NewYork-Presbyterian CIO: Health IT is 80% people, 15% process and 5% tech

Daniel Barchi serves as senior vice president and CIO of the $10 billion system of NewYork-Presbyterian in New York City. With 45,000 employees and 2 million annual visits, heading up innovation and technology at the system is no easy role, but Mr. Barchi takes it in stride by focusing on the people, not the technology. 

He spoke to Becker's about technology at the system, the value of its partnerships with academic institutions, and how people are at the heart of all its technology decisions. 

"We began using machine learning and artificial intelligence to automate a lot of our back-end workflows. So it's payroll, it's timekeeping, employees clocking in and clocking out," Dr. Barchi said. "Then we started applying more machine learning into the clinical space, not directly on patients themselves, but automating a lot of what happens." 

The system has implemented a range of artificial intelligence technologies to ease workflow, reduce the time patients are in the hospital and catch other health conditions while specialists are focused on one area.

"We applied machine learning to all of our patients and started creating estimated dates of discharge. We've been able to reduce our length of stay by about half a day based on using these metrics," he told Becker's.

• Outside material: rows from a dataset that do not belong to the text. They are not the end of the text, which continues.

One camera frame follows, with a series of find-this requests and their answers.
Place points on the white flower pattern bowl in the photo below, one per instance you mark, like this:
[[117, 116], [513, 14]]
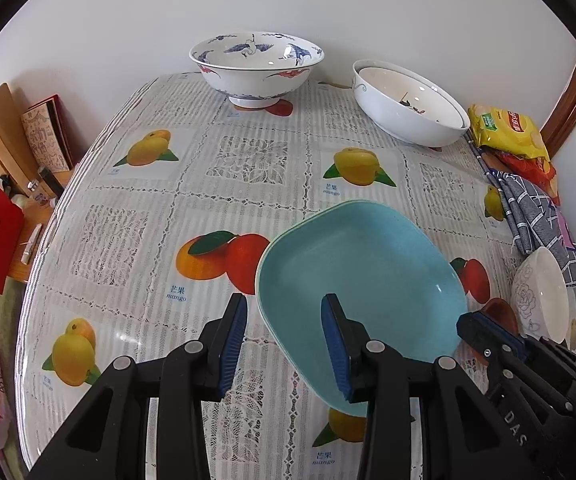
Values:
[[542, 290]]

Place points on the white pen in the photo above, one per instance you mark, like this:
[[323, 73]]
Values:
[[30, 245]]

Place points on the large white bowl blue trim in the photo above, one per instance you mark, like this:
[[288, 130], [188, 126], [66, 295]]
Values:
[[407, 127]]

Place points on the blue crane pattern bowl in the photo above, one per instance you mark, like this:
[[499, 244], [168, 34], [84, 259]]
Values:
[[253, 82]]

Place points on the teal plate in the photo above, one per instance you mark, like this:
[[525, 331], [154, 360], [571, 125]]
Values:
[[357, 270]]

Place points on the brown wooden door frame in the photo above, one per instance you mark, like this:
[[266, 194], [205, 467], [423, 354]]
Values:
[[572, 95]]

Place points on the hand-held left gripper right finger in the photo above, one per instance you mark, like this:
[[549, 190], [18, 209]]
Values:
[[335, 345]]

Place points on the pink fabric piece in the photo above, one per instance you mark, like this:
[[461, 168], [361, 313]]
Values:
[[565, 230]]

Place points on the patterned book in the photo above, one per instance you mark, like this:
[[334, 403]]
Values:
[[45, 135]]

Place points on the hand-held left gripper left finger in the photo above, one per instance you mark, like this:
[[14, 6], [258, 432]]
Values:
[[233, 345]]

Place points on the small black object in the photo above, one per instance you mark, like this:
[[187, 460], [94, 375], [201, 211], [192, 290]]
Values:
[[50, 180]]

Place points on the red chip bag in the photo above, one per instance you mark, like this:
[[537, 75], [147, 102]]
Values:
[[537, 170]]

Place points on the grey checked cloth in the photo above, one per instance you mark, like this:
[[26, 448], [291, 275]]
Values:
[[532, 210]]

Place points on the wooden side stand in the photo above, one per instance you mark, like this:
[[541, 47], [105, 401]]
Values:
[[48, 215]]

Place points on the yellow chip bag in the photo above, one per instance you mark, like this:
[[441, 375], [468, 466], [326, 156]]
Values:
[[510, 130]]

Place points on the white bowl cartoon print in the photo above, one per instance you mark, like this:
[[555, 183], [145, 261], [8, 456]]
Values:
[[402, 87]]

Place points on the small brown bowl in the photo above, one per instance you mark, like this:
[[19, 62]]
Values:
[[500, 310]]

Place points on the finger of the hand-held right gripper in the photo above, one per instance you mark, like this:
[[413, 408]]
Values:
[[497, 335]]

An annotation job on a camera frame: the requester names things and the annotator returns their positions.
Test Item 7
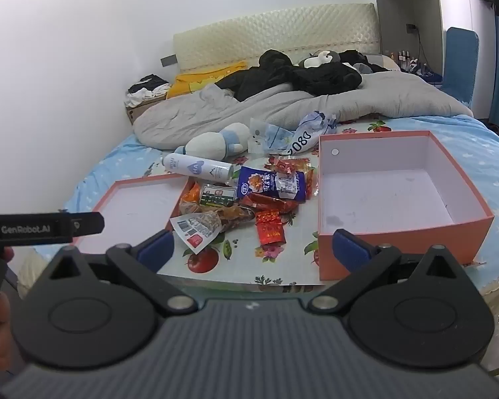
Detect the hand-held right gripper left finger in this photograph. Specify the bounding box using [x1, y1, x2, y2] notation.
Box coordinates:
[46, 229, 198, 317]

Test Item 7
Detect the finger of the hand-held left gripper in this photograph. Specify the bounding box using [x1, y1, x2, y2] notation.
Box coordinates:
[69, 212, 105, 235]

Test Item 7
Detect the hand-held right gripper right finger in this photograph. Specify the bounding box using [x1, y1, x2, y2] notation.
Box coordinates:
[308, 228, 466, 314]

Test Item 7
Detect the pink cardboard box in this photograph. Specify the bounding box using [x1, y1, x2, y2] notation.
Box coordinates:
[317, 130, 495, 281]

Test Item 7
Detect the orange cracker packet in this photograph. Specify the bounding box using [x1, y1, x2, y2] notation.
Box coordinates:
[268, 155, 313, 175]

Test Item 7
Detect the clear packet with white label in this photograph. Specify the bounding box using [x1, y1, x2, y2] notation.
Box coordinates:
[169, 213, 224, 255]

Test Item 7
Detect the pink cardboard box lid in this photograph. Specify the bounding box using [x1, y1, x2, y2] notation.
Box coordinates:
[73, 173, 191, 255]

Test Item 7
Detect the small red snack packet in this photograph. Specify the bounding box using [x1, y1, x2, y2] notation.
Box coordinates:
[254, 211, 287, 247]

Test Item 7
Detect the green snack packet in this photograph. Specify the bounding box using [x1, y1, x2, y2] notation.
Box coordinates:
[200, 184, 237, 207]

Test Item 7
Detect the long red snack packet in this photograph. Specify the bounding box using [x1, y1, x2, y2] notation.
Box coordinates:
[242, 192, 301, 213]

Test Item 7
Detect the white spray can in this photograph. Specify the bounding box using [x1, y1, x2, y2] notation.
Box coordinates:
[162, 152, 234, 184]

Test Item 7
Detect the blue snack packet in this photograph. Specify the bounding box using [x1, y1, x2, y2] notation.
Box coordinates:
[236, 165, 308, 203]

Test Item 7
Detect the white and blue plush toy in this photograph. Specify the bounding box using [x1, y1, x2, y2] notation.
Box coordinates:
[174, 122, 250, 159]

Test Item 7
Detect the crumpled blue white plastic bag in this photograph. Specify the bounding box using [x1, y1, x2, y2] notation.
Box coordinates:
[286, 110, 338, 158]

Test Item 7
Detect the clear bag with blue contents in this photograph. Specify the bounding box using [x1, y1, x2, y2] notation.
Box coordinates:
[248, 117, 296, 154]

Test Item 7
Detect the pile of black white clothes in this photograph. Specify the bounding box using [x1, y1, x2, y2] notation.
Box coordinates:
[127, 74, 171, 106]

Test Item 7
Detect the grey duvet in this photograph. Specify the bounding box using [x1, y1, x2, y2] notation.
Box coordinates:
[133, 70, 474, 150]

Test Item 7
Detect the light blue bed sheet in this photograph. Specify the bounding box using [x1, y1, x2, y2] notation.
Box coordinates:
[33, 114, 499, 300]

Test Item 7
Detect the yellow cloth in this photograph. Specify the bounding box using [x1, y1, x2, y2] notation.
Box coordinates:
[166, 61, 249, 100]

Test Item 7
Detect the black clothing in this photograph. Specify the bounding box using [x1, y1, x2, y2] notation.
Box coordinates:
[215, 49, 363, 102]

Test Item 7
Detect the dark grey clothing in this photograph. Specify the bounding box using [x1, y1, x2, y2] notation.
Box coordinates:
[340, 49, 389, 74]

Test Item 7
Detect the row of small cosmetic bottles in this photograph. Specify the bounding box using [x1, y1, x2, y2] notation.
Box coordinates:
[389, 50, 425, 71]

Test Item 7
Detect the blue chair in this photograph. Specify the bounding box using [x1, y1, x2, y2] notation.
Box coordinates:
[442, 27, 480, 104]

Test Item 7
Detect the cream quilted headboard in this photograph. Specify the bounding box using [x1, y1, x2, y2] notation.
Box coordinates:
[173, 3, 379, 76]

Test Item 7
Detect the white wardrobe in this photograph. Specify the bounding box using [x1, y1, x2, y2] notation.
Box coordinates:
[370, 0, 497, 88]

The system is also taking advantage of its prestigious teaching schools of Columbia University Vagelos College of Physicians and Surgeons and Weill Cornell Medical School by collaborating with academics and researchers. 

"How do we get on beyond simply the medical school and the hospital creating that academic medical center? And how do we draw in university computer science departments and university business offices and university AI and ML and data scientists to focus on providing the next level of care. So we think that the matching of data science, AI and ML with data and clinical insight is really the future, and that's what we're really embarking on now," he said.

People, whether that be patients, healthcare workers or other staff at the hospital, are at the heart of all technology implementation. 

"We think technology can't replace medical professionals; what it can do is take away time for value or things that don't add value, or provide them information to allow them to make better decisions," he said.

In this vein, NewYork-Presbyterian has issued 31,000 iPhones to residents, fellows, nurses, and transporters and environmental service workers in an effort to bring the technology to them. When a patient is discharged or ready to be moved, the relevant staff will be notified via the iPhones and can more efficiently keep the ball rolling. Altogether, over 200,000 secure messages are sent every day within the system.  

"I'd like to say that healthcare IT is 80 percent people, it's 15 percent process and it's only 5 percent technology. We're servants of the clinicians who actually lay their hands on people and so we never do technology for technology's sake; we want technology to make the care outstanding."